I can't say I really get it (yet I do) but our having slowed the ERT Infusion rate to 5.5-6 hrs (this is ultimately what it has ended up being at each week now) has really helped the breathing issues. While it's not perfect it is better then it has been in awhile. Also cutting down on how much fluid I drink in a day significantly has helped.
This where I used to make it a point to drink as much water as possible now I try to drink as little as possible (figured this out almost by fluke chance) and the difference is oddly, weirdly good. Ironically it seems restricting fluid has affected feeling lightheaded/dizzy at times though at the same time I am unsure if this is due to cardiac or is it more of a shunt thing or perhaps related to both.
Fluid does seem to be re-accumulating in my pleural space so it is possible it is a pressure related issue more so than Cardio. Just another annoying issue to sort out.
Is it related? Pain Mngmt dr., Sciatic discomfort, TPL Shunt
On a shunt related note I've thought for a long time that the L leg ssciatic nerve type pain was somehow related to the Thoracic Pleural Shunt and last mont the days leading up to the VP Shunt having quit and then especially that day it quit make me really have no doubt it is related. Similarly when we fixed the VP Shunt in Nov. the symptoms improved and had mostly went away which is what led me to reallly think there was a relation.

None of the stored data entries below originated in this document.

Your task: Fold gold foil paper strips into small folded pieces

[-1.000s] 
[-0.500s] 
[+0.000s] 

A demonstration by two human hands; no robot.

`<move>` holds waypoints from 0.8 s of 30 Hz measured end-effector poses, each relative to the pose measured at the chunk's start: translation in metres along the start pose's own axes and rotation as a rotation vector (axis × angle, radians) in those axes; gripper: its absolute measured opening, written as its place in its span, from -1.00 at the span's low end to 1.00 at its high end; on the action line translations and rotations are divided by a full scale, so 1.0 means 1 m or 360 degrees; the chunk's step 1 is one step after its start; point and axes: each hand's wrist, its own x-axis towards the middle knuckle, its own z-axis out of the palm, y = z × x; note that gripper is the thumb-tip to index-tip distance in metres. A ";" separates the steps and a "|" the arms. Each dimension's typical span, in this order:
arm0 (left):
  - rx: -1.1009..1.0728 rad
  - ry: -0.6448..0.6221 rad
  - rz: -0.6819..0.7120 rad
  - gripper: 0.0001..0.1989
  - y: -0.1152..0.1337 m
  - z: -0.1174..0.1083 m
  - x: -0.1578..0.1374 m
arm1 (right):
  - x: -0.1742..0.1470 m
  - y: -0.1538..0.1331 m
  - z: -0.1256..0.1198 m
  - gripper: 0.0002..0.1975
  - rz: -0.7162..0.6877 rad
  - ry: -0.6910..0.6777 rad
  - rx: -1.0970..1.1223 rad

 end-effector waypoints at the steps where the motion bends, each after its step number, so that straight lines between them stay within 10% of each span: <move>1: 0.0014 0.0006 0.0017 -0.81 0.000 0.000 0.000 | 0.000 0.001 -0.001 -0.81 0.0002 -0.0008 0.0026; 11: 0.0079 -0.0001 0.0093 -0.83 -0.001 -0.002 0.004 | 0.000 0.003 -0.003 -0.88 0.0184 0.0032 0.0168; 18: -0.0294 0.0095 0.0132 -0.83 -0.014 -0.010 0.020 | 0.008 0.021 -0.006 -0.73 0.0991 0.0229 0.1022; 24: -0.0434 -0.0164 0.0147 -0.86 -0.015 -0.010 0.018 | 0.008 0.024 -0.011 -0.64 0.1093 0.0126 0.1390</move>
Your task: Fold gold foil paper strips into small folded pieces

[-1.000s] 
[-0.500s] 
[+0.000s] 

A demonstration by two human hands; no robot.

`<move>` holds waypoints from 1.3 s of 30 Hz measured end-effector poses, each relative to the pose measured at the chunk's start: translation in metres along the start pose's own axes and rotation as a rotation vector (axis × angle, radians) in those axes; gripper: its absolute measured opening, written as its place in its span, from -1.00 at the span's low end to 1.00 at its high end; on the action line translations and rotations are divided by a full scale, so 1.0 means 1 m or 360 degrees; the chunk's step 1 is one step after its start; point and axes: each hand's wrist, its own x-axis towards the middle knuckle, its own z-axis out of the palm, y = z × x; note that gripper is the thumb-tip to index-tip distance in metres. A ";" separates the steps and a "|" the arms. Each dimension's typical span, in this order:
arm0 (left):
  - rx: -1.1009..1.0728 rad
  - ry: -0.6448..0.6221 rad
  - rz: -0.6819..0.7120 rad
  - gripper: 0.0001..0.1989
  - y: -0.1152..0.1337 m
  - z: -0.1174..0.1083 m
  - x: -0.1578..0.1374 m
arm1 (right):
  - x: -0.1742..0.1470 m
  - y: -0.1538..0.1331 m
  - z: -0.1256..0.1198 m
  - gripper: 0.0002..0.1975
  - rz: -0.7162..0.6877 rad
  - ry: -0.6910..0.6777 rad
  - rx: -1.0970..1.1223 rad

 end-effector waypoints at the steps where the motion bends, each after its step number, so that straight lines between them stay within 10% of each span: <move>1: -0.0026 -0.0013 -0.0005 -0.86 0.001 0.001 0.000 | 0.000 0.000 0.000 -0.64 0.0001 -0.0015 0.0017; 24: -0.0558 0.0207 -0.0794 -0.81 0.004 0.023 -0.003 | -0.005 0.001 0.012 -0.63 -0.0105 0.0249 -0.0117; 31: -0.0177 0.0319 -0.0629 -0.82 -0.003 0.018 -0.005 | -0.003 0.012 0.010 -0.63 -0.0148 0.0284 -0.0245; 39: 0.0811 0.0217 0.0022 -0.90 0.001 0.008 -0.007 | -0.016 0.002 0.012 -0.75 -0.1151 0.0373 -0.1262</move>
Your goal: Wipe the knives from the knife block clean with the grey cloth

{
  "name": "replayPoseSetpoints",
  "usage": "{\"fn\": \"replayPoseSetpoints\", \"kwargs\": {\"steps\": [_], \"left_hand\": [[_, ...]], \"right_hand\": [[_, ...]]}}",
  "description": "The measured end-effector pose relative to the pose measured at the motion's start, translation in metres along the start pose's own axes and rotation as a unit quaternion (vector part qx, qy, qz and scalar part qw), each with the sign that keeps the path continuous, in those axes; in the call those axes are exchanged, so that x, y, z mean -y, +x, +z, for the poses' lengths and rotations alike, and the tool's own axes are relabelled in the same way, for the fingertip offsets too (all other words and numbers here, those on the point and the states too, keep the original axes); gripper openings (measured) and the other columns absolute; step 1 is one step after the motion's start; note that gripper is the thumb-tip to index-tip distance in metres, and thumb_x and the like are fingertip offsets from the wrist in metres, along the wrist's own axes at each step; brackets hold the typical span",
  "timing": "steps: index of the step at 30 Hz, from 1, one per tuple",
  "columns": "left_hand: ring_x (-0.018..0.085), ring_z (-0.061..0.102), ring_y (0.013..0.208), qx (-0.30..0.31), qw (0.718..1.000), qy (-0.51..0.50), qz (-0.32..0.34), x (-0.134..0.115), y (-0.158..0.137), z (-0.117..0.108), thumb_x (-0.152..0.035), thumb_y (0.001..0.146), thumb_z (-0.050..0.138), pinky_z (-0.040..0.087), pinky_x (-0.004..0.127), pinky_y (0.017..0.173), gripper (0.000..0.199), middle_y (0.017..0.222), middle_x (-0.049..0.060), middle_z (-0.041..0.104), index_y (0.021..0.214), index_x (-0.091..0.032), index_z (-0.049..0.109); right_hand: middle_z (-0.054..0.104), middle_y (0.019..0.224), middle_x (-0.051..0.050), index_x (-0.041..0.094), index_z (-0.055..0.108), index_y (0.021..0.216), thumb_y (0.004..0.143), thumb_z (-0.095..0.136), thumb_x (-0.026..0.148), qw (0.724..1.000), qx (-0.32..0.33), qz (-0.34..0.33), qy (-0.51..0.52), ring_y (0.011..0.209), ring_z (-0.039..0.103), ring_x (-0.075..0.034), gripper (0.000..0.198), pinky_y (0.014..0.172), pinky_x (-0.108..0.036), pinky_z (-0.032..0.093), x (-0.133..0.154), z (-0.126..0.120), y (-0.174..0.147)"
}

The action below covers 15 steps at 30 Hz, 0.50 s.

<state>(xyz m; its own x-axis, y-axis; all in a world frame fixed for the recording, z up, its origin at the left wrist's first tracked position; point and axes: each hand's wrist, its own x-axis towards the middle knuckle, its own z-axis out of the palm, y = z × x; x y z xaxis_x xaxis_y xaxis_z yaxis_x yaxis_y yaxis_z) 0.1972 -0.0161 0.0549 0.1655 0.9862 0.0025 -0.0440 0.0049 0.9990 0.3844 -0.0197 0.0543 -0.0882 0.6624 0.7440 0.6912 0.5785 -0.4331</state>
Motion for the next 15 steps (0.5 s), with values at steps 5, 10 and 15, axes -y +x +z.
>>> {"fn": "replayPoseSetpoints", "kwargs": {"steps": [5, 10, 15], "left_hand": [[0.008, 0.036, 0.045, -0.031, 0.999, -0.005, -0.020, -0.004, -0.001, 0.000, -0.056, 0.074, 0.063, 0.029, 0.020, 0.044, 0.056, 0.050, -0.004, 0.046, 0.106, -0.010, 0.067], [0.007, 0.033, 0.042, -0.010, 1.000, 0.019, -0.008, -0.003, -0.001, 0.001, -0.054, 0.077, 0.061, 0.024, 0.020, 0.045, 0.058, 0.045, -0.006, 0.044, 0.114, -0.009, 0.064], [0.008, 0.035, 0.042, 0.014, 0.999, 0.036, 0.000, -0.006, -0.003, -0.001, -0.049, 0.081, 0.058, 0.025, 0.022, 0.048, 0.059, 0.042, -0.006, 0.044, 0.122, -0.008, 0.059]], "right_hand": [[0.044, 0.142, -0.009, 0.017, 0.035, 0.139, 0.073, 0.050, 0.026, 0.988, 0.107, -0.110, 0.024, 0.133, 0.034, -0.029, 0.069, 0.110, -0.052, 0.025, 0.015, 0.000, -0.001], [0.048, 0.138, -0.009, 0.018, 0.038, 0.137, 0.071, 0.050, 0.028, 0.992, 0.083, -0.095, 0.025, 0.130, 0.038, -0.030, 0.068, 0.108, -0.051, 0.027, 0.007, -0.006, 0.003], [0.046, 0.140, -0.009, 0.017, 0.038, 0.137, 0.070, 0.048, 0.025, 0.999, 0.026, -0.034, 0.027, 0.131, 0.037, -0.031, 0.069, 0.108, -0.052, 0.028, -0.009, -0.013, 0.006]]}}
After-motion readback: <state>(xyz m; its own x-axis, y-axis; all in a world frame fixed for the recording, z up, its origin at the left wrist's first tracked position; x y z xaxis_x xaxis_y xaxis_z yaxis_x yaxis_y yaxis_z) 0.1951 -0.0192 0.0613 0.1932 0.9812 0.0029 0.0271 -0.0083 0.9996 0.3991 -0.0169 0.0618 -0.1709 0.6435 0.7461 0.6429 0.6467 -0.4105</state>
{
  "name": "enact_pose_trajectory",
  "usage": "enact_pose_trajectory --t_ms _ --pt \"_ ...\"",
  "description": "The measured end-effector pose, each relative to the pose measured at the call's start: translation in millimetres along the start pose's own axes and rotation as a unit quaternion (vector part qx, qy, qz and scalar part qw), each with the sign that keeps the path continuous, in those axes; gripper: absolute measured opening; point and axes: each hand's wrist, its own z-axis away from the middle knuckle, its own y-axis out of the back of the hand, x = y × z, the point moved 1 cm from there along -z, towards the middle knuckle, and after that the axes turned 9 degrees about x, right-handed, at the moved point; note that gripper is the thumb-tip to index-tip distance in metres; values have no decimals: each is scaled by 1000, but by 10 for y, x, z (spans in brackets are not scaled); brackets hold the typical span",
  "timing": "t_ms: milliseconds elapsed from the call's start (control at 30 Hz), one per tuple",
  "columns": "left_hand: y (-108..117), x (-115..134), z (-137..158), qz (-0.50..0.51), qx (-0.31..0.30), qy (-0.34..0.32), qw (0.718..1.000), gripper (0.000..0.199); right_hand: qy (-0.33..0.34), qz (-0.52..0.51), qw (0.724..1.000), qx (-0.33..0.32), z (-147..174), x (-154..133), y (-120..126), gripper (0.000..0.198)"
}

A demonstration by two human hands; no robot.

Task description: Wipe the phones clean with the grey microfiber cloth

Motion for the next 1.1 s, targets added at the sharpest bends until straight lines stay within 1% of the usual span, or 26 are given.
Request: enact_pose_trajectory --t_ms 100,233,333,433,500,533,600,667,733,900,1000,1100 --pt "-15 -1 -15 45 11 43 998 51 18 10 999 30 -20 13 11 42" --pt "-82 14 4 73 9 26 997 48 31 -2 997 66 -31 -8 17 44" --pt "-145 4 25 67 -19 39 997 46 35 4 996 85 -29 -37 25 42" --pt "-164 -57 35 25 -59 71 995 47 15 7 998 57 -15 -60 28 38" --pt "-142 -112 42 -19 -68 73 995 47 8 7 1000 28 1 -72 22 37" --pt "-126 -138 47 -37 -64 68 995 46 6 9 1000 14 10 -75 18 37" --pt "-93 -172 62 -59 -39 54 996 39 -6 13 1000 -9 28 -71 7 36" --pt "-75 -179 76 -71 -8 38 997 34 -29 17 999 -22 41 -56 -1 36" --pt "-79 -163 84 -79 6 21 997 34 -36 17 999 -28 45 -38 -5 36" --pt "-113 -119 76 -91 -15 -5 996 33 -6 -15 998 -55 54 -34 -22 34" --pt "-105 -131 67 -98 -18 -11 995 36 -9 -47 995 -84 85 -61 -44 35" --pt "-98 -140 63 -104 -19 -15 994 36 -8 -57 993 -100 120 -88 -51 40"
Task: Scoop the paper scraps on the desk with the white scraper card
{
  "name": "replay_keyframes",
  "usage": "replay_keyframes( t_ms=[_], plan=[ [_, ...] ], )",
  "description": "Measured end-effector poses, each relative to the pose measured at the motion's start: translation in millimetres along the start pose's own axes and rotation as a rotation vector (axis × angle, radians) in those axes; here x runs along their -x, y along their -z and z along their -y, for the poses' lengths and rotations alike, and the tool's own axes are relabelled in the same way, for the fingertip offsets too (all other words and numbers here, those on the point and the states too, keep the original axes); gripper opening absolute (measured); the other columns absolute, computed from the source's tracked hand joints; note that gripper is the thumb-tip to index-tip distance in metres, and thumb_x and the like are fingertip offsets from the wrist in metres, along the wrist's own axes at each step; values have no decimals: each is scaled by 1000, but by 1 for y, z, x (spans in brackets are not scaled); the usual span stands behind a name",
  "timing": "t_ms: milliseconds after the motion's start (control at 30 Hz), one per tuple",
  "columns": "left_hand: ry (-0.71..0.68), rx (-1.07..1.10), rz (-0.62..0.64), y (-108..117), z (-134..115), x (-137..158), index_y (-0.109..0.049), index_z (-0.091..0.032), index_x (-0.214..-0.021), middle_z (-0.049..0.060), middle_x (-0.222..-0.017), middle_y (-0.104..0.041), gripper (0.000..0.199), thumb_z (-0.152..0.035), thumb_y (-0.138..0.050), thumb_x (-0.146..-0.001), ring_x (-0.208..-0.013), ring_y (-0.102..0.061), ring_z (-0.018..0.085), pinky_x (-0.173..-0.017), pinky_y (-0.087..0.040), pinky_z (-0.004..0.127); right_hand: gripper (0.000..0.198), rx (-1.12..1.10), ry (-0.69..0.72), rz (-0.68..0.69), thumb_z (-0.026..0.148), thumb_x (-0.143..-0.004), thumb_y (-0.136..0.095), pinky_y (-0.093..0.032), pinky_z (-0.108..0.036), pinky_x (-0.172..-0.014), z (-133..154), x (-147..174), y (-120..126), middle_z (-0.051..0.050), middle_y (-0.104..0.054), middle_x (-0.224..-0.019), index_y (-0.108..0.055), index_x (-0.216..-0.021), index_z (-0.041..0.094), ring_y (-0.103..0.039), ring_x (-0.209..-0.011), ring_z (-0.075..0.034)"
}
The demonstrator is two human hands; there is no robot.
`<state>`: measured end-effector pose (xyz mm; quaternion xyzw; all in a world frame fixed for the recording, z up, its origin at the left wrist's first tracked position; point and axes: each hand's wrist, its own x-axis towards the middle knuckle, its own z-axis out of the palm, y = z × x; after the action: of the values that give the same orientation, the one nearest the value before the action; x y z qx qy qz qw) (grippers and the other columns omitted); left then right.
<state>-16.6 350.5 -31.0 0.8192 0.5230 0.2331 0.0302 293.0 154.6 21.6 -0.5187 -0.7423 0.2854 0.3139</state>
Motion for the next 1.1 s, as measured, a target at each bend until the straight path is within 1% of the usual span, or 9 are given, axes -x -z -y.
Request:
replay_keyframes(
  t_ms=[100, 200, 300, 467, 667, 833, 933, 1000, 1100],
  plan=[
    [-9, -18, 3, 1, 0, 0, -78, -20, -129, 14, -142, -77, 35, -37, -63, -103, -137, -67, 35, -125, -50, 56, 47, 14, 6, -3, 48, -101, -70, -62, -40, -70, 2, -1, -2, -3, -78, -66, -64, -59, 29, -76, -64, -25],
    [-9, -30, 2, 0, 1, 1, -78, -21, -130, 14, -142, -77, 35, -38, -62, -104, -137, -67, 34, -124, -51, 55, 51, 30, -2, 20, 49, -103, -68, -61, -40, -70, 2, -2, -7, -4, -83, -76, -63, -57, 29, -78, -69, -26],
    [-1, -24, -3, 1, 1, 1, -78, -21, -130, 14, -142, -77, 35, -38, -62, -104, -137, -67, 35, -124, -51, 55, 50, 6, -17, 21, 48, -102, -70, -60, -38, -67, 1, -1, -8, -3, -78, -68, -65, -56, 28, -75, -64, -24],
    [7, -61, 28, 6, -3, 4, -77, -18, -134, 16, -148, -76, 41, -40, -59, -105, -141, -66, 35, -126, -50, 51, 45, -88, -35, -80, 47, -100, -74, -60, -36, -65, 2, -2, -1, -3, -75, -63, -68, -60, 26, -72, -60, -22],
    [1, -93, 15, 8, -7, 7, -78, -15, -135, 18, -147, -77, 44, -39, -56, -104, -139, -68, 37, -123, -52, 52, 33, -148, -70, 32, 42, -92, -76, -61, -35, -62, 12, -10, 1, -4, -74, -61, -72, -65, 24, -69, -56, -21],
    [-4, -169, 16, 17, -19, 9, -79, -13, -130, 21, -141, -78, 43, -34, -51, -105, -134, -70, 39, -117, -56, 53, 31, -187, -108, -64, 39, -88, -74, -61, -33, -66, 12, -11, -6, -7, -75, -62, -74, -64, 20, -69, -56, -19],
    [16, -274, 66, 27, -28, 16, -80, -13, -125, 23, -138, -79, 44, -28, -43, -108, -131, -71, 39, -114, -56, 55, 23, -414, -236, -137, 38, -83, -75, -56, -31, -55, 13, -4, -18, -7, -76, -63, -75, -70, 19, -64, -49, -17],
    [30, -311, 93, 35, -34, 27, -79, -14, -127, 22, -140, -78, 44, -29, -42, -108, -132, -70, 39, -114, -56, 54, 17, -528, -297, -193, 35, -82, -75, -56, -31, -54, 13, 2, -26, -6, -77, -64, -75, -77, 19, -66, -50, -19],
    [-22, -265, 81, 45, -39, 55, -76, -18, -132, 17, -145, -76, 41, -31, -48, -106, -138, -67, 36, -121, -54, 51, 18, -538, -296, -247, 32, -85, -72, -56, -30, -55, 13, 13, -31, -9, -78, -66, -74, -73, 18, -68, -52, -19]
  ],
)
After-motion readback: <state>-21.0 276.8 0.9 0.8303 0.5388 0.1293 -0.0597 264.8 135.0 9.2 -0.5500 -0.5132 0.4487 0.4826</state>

I was talking to my Pain Mngmt dr who has felt there was likely some kind of tie in for some time about all of this today (I hadn't really thought to mention it to Dr.Bragg but will at the next Appt) and Dr.B feels where there is excess pressure placed in the spine and perhaps the catheter is expanding or if it is sitting near a nerve that is causing spine nerve irritation and the intermittent leg symptoms I experience.
Somewhat curiously I posted about this on fb and a friend of mine who also has 2 shunts and has had numerous issues (non-MPS, does not live in WI) mentioned she has read quite a bit about spine shunts for hydrocephalus and pts having issues w on-going leg irritation. Atleast I know I am not the only one then!